### TASK DIRECTIONS
Present each line of the entries below that holds the word "furniture".

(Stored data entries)
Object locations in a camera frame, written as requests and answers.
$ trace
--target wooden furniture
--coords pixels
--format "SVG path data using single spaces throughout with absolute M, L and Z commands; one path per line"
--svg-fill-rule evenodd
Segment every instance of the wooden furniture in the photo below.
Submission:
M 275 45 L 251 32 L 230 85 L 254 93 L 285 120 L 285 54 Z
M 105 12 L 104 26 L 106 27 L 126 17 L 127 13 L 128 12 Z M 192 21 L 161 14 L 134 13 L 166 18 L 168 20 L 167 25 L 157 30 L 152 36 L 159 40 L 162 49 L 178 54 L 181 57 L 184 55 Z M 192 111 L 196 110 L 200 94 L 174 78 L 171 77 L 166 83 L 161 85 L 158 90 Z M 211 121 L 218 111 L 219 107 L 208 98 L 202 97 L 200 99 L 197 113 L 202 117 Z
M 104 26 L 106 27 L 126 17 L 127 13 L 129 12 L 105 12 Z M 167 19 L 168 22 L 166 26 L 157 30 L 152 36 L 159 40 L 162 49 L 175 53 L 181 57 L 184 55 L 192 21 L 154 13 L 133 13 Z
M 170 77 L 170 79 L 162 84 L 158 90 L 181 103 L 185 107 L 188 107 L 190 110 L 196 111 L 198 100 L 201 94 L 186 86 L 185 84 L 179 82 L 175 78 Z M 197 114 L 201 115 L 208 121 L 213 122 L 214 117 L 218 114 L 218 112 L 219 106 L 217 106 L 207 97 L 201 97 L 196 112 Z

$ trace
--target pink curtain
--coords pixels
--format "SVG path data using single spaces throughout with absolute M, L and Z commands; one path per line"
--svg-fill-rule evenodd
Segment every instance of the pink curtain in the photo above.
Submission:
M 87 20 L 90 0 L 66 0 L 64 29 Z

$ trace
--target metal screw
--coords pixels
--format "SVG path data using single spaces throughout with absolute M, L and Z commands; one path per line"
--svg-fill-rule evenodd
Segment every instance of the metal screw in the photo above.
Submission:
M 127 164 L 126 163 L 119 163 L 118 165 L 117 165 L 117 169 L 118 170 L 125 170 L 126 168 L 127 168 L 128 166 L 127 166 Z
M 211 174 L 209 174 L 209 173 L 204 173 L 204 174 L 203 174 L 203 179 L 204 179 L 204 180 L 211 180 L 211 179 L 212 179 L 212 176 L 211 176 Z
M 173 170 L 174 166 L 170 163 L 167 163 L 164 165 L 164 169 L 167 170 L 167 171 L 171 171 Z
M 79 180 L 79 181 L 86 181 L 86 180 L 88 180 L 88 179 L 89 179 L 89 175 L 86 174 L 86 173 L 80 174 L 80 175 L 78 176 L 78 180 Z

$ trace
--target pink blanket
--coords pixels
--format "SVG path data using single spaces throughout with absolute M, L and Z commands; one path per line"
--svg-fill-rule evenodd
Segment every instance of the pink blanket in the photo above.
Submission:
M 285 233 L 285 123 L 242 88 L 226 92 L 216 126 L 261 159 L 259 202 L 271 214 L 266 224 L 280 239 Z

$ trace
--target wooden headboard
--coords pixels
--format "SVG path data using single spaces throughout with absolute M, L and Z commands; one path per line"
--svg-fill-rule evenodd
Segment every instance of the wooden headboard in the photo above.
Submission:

### OUTPUT BELOW
--target wooden furniture
Segment every instance of the wooden furniture in the photo below.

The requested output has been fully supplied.